There will be no champagne for this anniversary celebration
Today I am celebrating an anniversary n a silver one to be specific.
It has nothing to do with my wife, although we have one of those coming up later this month. And it has nothing to do with my job here at the News-Herald.
This is a rather unusual anniversary, one I share with some 11,500 others across the country.
It was on this day 25 years ago that I was fired from my job as an air traffic controller.
I was a member of the Professional Air Traffic Controllers Organization, more commonly known as PATCO.
On Aug. 3, 1981, after taking a nationwide vote among the members, and achieving a minimum of 70 percent support, we put down our pencils and headsets and walked off the job.
For the next few months, we picketed outside airports all across America, believing at that time that we would prevail and the government would give us what we asked for in a new contract.
For those who don’t remember, or don’t know anything about this, we asked for three basic things in those contract negotiations
– A 10 percent salary increase over the life of the contract. At that time our contracts were running for three years, which would make that raise about 3.3 percent annually.
– We asked for a four-day work week. ATC was, and still is a very stressfull job. And like other stressful jobs, such as police and firefighters, we wanted a little more ‘down’ time between shifts.

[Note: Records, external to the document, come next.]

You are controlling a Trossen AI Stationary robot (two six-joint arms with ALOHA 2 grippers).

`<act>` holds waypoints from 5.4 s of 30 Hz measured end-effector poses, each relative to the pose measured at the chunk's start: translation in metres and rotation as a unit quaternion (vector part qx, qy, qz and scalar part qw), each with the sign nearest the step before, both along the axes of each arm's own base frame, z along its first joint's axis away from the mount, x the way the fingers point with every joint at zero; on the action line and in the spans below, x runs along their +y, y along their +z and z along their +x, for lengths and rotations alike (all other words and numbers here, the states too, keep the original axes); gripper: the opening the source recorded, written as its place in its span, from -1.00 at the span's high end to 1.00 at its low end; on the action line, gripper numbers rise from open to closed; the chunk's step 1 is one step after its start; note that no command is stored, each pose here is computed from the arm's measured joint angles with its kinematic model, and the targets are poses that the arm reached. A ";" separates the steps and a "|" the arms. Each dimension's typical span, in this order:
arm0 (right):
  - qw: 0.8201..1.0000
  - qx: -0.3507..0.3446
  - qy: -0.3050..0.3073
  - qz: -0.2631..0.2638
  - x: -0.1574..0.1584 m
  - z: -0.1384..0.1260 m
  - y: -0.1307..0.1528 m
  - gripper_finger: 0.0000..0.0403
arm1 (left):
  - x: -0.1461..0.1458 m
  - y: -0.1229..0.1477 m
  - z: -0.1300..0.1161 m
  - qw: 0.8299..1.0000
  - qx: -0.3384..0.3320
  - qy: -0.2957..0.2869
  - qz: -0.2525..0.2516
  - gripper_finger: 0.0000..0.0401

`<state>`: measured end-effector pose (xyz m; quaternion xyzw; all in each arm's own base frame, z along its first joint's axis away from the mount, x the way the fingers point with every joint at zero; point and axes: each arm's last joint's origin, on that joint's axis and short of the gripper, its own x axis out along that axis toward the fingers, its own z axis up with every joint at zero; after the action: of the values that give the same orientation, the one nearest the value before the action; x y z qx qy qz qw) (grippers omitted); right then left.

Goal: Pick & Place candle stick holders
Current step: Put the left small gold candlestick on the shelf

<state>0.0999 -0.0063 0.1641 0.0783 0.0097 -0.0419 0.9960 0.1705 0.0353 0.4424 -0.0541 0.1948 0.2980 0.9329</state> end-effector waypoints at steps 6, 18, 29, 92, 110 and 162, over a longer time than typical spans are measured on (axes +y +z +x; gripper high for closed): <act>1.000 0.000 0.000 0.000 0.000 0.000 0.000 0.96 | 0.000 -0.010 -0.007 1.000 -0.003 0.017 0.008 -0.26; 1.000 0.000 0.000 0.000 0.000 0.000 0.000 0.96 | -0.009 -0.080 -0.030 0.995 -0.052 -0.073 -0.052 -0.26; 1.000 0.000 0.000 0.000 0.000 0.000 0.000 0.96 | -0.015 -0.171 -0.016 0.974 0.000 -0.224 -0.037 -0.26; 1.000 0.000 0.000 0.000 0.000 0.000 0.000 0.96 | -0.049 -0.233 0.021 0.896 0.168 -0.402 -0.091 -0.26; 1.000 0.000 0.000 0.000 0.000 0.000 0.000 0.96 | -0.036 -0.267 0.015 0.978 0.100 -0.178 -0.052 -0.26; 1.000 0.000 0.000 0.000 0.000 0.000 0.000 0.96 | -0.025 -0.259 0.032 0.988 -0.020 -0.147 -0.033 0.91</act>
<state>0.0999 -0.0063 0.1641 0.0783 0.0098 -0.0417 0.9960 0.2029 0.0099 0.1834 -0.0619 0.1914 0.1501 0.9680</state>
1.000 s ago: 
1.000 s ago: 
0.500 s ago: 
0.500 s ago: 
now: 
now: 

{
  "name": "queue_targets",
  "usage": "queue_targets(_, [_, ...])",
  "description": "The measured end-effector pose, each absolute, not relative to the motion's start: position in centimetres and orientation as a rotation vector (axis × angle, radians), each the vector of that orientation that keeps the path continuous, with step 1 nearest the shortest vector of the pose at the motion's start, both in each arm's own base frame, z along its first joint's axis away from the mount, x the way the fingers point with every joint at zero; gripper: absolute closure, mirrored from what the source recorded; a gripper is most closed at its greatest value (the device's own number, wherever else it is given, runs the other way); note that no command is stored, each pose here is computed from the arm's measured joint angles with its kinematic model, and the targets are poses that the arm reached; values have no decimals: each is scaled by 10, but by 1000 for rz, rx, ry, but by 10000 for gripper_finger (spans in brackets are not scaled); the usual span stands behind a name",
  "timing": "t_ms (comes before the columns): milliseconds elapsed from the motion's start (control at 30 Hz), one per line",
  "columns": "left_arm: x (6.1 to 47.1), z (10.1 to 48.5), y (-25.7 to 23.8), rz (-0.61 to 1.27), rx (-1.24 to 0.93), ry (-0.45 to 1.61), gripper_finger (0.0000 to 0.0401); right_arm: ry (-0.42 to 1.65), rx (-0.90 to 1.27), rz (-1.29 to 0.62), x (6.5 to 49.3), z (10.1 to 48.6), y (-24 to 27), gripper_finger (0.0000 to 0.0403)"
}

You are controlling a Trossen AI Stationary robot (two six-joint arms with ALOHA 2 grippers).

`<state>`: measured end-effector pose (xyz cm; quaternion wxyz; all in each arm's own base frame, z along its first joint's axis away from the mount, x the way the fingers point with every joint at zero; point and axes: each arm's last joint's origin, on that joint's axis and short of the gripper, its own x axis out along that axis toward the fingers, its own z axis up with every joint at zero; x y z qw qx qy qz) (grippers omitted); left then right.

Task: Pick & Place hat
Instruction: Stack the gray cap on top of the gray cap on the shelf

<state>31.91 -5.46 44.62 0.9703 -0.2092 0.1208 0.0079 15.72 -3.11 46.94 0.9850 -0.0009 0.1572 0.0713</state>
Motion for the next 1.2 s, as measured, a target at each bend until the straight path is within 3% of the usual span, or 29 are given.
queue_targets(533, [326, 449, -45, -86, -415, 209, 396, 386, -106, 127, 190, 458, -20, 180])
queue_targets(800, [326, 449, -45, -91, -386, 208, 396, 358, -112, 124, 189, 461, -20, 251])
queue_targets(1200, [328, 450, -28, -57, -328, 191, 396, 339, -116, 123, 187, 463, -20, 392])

– We asked for the government to provide financial assistance for career training in other fields for those who left the job early. The government had done a survey some years before that showed most controllers would not make it to retirement, due to illness, the stress or other factors.
It didn’t seem like a lot for ask for back then. And we thought we would be back to work in a matter of days.
But we overlooked one thing. There was a new president in the White House, Ronald Reagan, and this was his first domestic issue.
He had to at least appear strong in dealing with us, letting the millions of others in the country know that he would not tolerate such actions.
Reagan gave us an ultimatum, to return to work within 24 hours, or be fired. We balked, and he stood his ground.
Looking back, I see a few things that worked against us. One was we had attempted to do this several months earlier, but we failed to reach the 70-percent consensus among the workers.
Of course the government saw what we did and fully expected us to try it again. Based on that assumption, they put together a contingency plan that called bringing in military controllers and rehiring retirees to fill-in during any strike.
They also had a plan to reduce the number of flights to allow the replacements to handle them safely.
We also underestimated the president, thinking instead that he was on our side in this situation. As candidate for the presidency, Reagan was on the record saying we definitely had issues and they needed to be addressed. But that was then. Things were different once he took office.
Today, I see why Reagan did what he did. We gave him no choice. And I hold no ill will against him for it.
We should have also listened to members of other unions, such as the AFL-CIO, whose president told our president, Bob Poli, that our timing was wrong. We should not go on strike so early in Reagan’s presidency, they warned.
And then there were issues with other unions, such as the pilots, airline mechanics and companies that serviced the airlines all crossing our picket lines as though we were not even there.
It was just a losing battle all around. But, of course, we didn’t believe that at the time.
I spent nearly four months picketing in Allentown, Pa., until the weather became bitterly cold and the $25 a week in union money and what I made from a minimum-wage part-time job, just would not do it any more.
I finally put the picket sign down, packed what I could into a couple of suitcases, bought a one-way bus ticket to my home in West Virginia, and left.
I went back to college and earned by bachelor’s degree so I could get on with my life.
There are, from my understanding, those today who still hold out hope of winning n although I am not sure what they expect to win.
PATCO still exists, although not as a legitimate union, but as a group of men and women, like me, who walked and lost their jobs.
In fact, they are holding a big get-together somewhere in Florida this week. At one point I even entertained thoughts of attending, but then realized I would get nothing out of it.
I have moved on. That part of my life is over, and I have so much more to look forward to today.
Those years I worked as a controller, nearly 10, in the Air Force and with the federal government, are a part of who I am today. They were good years for the most part, and I enjoyed the job immensely.
I am glad I had the opportunity to work as a controller and have the memories of those experiences. But it’s over now.
I have been fortunate in that I have discovered a second career that I love, and I am doing it today.
And if anybody wants to talk union, or think about any kind of strike, take it somewhere else. I’ve had enough.